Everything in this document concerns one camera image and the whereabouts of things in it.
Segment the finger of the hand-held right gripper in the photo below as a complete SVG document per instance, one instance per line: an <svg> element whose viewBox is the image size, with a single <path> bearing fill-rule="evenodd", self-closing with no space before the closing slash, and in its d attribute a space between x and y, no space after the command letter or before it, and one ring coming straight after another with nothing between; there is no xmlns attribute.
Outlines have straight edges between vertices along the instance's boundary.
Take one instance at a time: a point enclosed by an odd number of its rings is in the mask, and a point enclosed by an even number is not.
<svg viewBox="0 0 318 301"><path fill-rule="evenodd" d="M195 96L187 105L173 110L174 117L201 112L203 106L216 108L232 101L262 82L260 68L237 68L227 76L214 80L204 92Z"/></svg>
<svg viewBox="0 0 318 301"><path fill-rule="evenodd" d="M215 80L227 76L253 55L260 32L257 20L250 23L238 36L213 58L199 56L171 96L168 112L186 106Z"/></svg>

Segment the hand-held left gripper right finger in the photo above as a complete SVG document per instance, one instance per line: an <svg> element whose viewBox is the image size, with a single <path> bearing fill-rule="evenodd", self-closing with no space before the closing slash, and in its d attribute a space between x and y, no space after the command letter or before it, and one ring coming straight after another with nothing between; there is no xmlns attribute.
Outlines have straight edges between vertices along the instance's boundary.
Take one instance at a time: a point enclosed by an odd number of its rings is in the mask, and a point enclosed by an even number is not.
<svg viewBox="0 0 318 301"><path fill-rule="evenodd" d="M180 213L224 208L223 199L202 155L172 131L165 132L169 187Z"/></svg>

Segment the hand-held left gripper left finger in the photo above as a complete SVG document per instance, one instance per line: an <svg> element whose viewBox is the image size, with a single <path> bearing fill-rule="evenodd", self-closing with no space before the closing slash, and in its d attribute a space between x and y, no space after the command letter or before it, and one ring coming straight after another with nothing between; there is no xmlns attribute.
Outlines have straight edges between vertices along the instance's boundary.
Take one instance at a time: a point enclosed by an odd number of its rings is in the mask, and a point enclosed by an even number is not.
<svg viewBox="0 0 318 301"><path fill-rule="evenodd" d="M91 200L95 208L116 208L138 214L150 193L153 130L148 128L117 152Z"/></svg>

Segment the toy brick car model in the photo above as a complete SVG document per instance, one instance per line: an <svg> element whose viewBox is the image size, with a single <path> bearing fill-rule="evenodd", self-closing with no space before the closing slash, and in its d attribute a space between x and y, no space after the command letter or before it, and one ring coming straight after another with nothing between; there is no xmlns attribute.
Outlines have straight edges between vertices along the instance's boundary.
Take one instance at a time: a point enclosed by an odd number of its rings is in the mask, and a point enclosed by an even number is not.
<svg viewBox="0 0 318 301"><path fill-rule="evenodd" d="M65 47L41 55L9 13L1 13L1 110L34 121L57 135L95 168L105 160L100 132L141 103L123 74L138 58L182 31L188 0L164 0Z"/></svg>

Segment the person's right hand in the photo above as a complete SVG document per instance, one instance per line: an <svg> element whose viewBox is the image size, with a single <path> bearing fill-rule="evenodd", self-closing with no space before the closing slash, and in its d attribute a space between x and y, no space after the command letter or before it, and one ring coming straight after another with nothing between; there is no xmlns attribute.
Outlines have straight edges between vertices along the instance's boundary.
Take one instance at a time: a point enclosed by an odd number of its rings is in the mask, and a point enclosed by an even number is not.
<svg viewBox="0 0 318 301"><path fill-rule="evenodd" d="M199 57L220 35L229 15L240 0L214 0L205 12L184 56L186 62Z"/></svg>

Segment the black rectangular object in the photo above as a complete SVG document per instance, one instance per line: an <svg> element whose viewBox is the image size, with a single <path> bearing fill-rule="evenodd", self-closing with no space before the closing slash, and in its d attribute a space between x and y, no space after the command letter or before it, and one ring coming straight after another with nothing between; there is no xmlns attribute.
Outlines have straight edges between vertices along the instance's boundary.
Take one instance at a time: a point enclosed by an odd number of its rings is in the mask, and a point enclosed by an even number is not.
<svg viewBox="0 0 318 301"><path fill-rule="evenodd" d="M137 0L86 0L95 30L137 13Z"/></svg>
◆ ◆ ◆ ◆
**What you are asked to do**
Note each line of the material holding "right" and copy it out.

**Your solution**
Segment the finger of the hand-held right gripper in the photo below as a complete SVG document per instance, one instance per line: an <svg> element whose viewBox is the image size, with a single <path> bearing fill-rule="evenodd", self-closing with no space before the closing slash, and in its d attribute a space between x and y, no space after the command letter or before it, and one ring coming straight after another with nothing between; there is no xmlns attribute.
Segment the hand-held left gripper right finger in the photo above as a complete SVG document per instance, one instance per line: an <svg> element whose viewBox is the image size, with a single <path> bearing fill-rule="evenodd", self-closing with no space before the closing slash, and in its d attribute a space between x and y, no space after the command letter or before it, and one ring coming straight after another with nothing between; there is no xmlns attribute.
Segment the person's right hand in the photo above as a complete SVG document per instance, one instance per line: an <svg> element whose viewBox is the image size, with a single <path> bearing fill-rule="evenodd", self-closing with no space before the closing slash, and in its d attribute a space between x and y, no space after the command letter or before it, and one ring coming straight after another with nothing between; there is no xmlns attribute.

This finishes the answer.